Your output should be the line with "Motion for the" and all following lines of the data below, through the end, repeated exactly.

[Data shown — start]

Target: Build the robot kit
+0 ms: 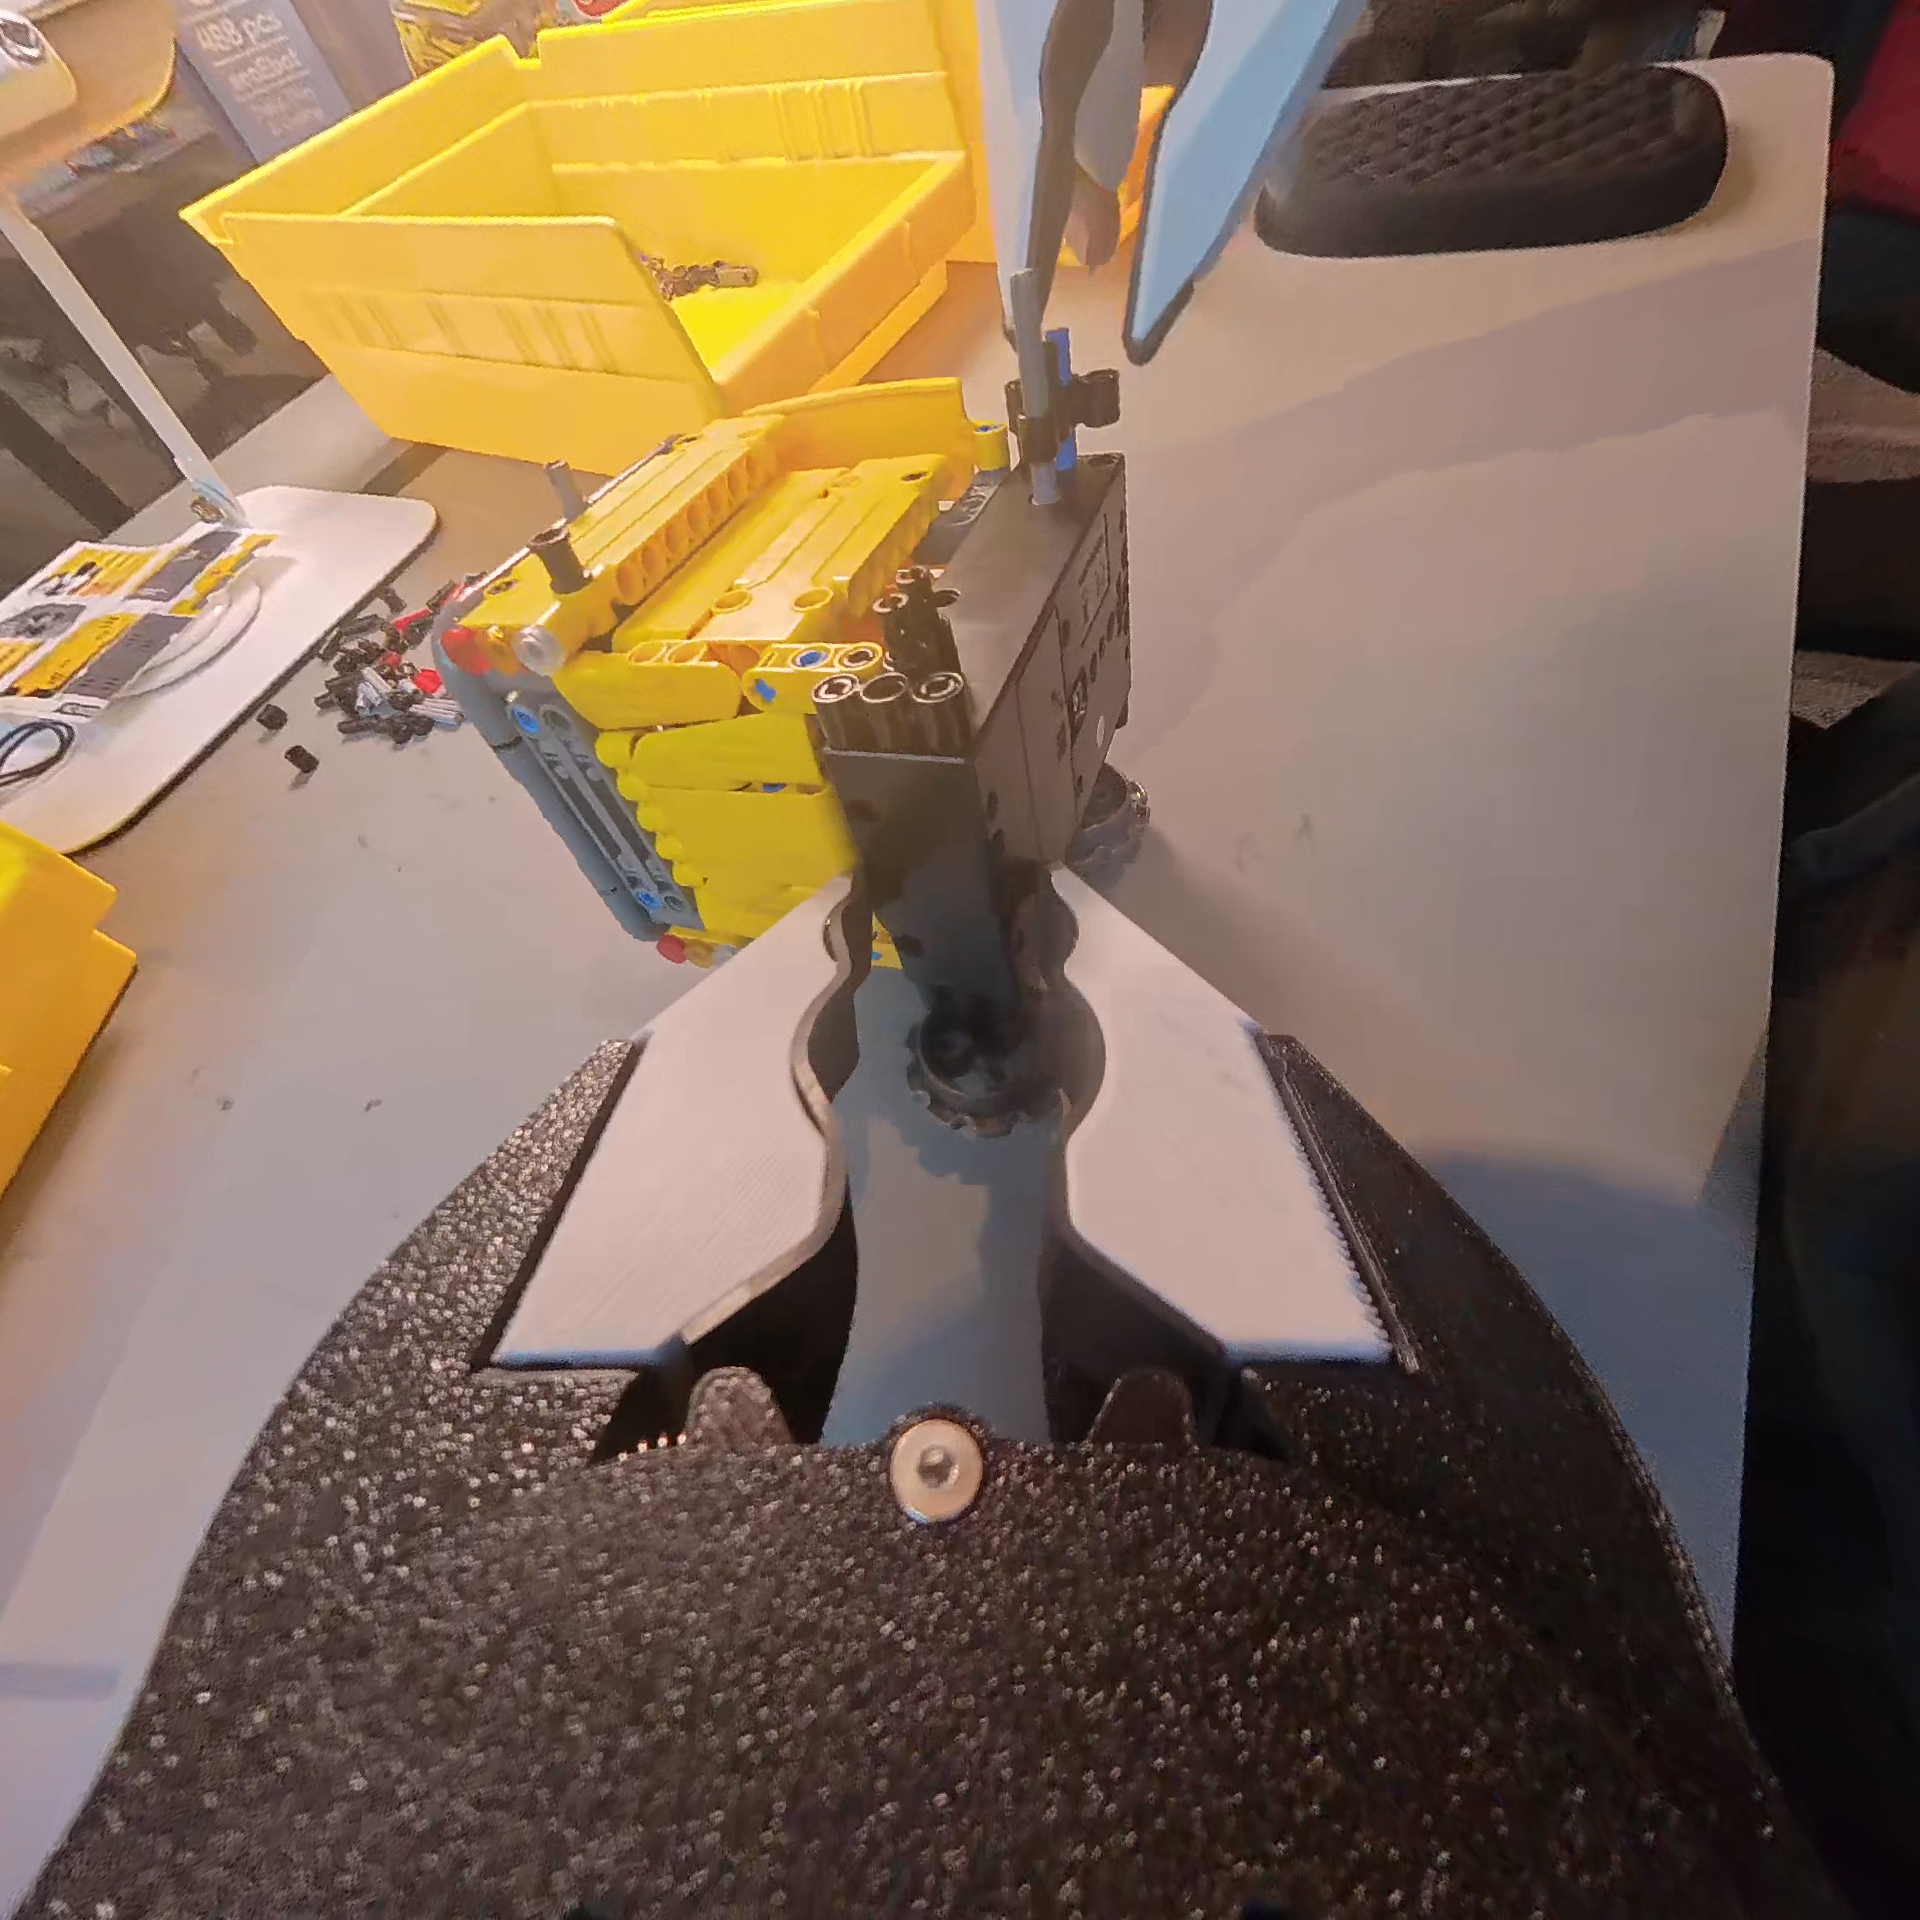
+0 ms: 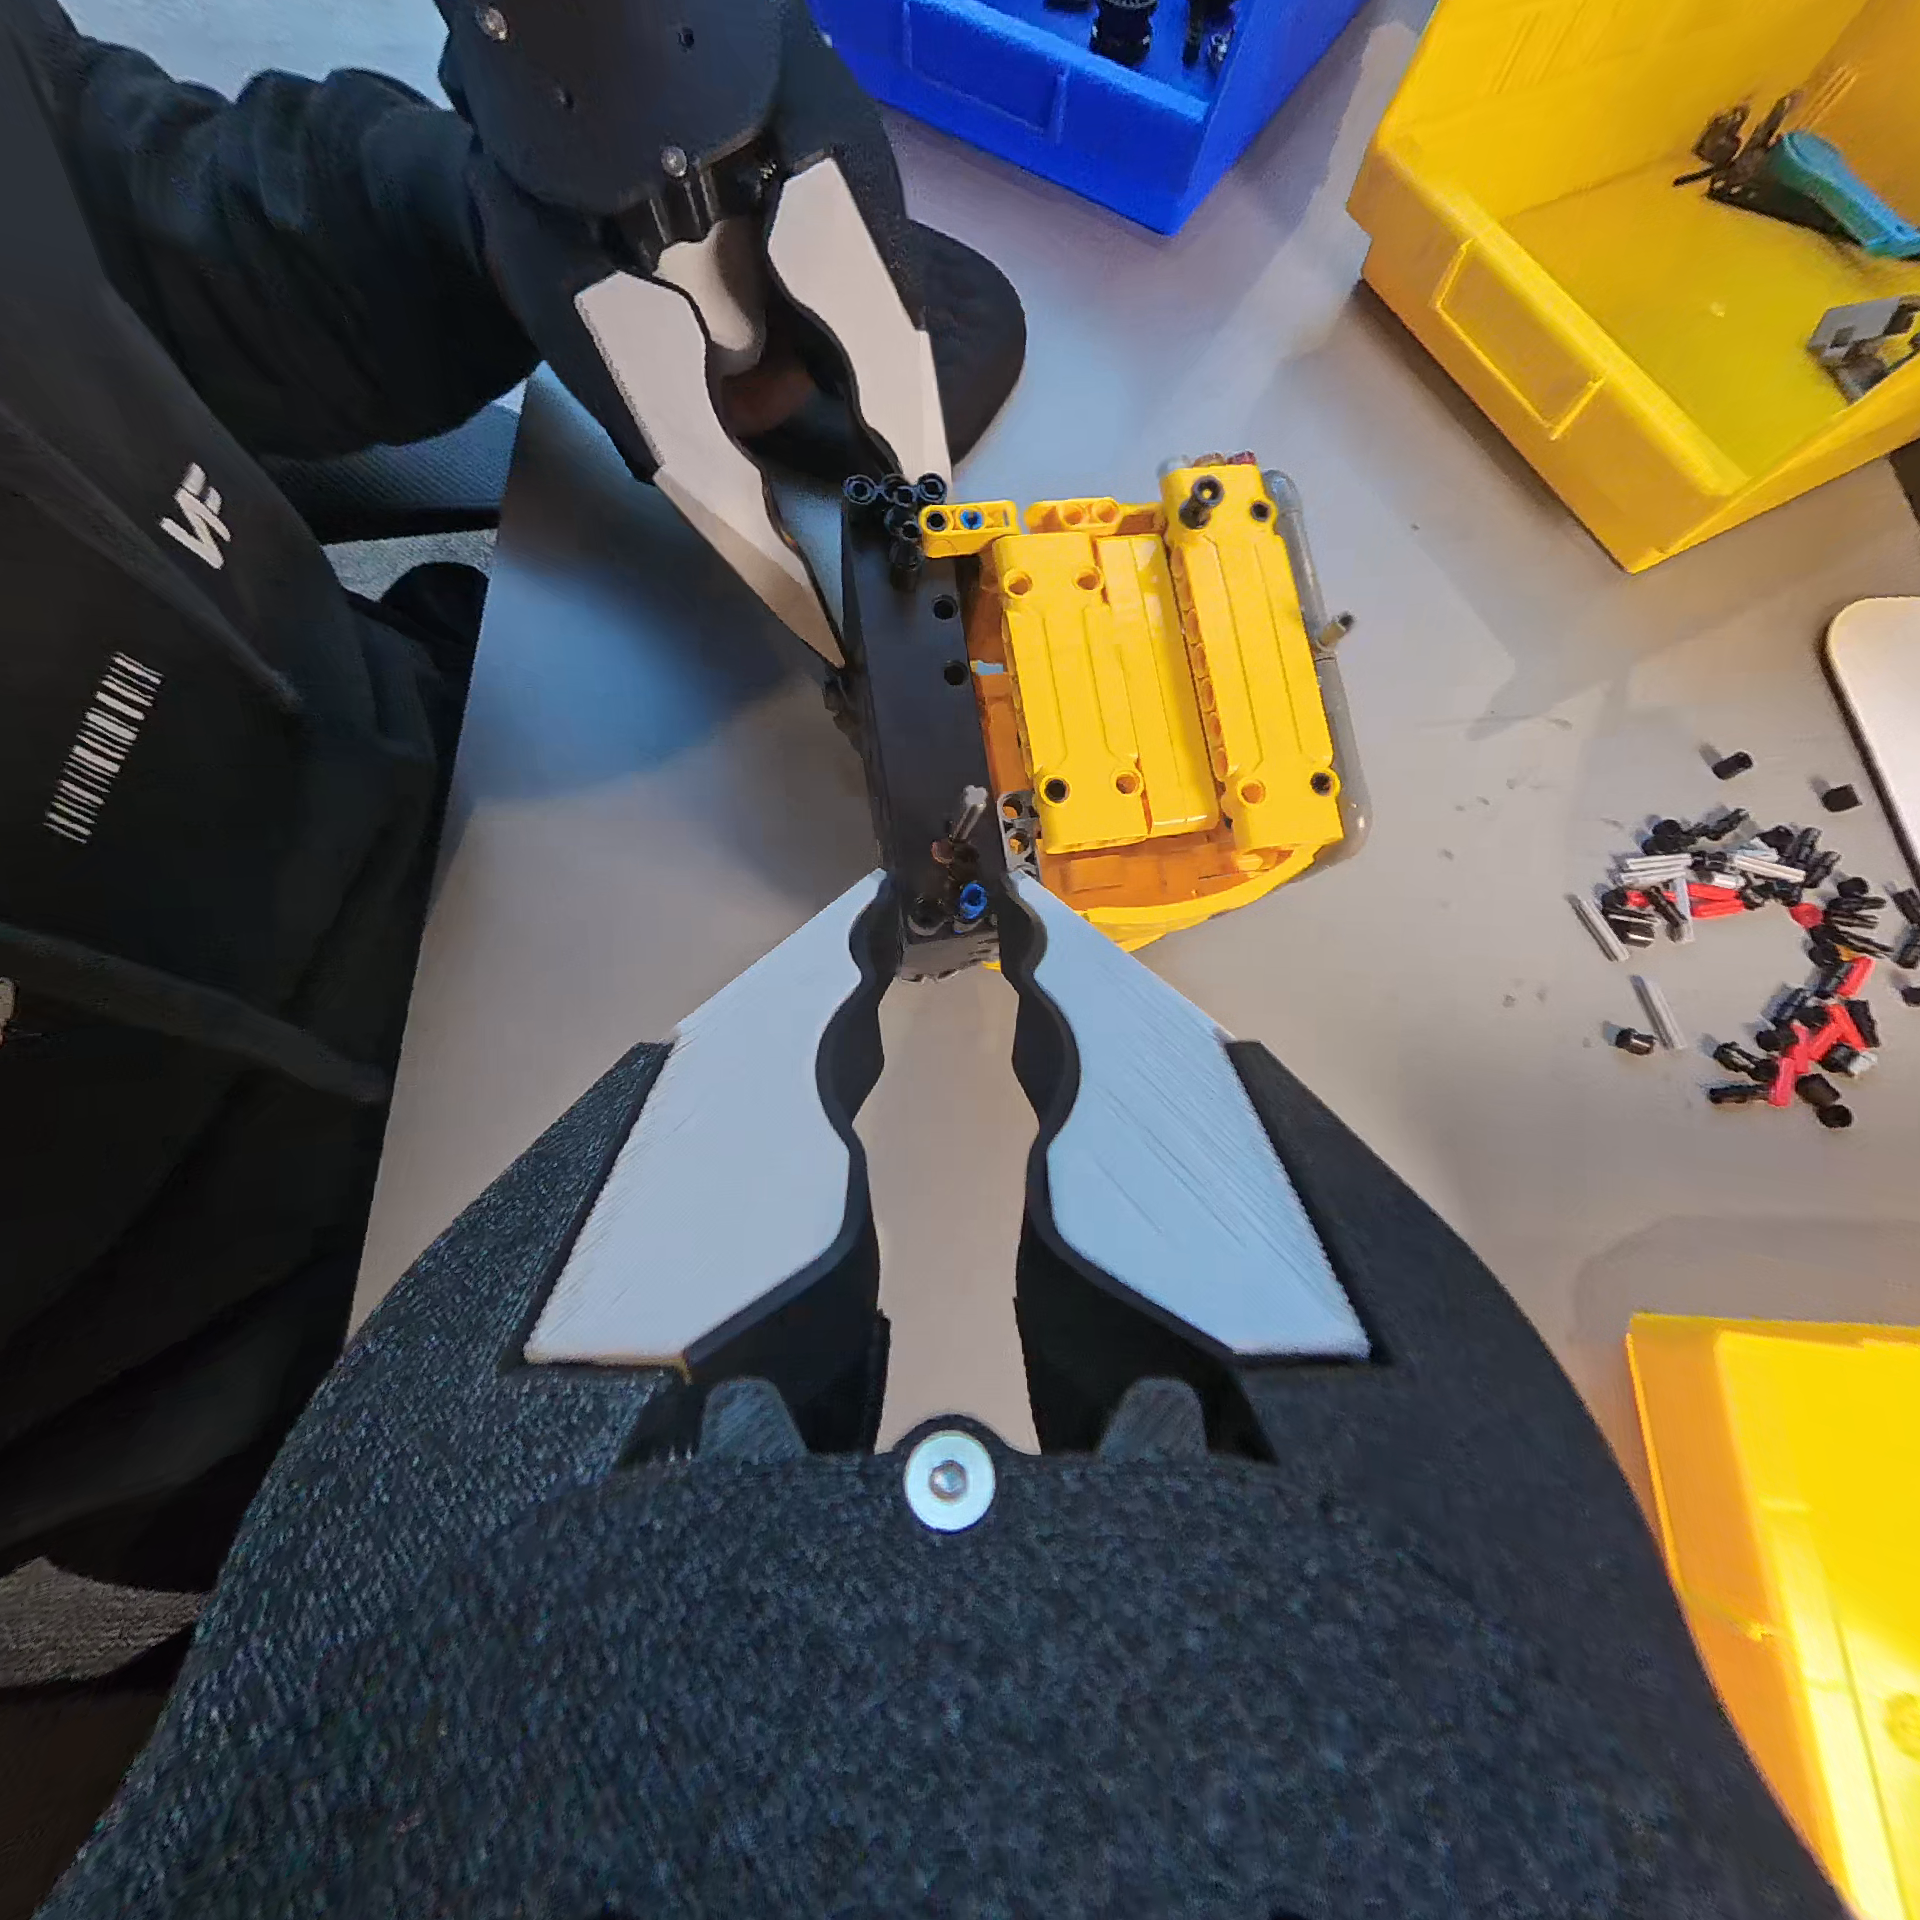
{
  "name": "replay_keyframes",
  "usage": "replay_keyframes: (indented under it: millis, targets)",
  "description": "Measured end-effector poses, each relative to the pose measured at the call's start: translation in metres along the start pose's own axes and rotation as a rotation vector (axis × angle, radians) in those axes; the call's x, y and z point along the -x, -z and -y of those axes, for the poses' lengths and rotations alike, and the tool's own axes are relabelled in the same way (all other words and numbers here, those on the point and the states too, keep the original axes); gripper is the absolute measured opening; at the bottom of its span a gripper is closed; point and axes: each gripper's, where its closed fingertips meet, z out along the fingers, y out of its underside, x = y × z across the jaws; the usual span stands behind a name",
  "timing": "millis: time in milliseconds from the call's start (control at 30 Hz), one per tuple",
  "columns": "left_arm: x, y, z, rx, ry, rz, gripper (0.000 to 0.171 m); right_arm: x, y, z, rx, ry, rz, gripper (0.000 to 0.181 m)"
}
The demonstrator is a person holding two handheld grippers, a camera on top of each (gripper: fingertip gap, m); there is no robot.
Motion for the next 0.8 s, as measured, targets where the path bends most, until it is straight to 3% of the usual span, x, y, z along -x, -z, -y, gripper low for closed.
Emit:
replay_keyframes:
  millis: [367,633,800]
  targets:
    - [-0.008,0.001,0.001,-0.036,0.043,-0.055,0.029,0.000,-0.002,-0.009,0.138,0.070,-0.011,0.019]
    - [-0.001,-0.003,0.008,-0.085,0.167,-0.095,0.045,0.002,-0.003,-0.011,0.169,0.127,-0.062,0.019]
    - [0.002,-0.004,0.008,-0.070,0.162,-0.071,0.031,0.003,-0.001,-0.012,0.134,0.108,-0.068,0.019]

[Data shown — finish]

= Task solution =
Motion for the next 0.8 s, as measured, targets where the path bends most, until it is straight to 3% of the usual span, x, y, z along -x, -z, -y, gripper low for closed.
Emit:
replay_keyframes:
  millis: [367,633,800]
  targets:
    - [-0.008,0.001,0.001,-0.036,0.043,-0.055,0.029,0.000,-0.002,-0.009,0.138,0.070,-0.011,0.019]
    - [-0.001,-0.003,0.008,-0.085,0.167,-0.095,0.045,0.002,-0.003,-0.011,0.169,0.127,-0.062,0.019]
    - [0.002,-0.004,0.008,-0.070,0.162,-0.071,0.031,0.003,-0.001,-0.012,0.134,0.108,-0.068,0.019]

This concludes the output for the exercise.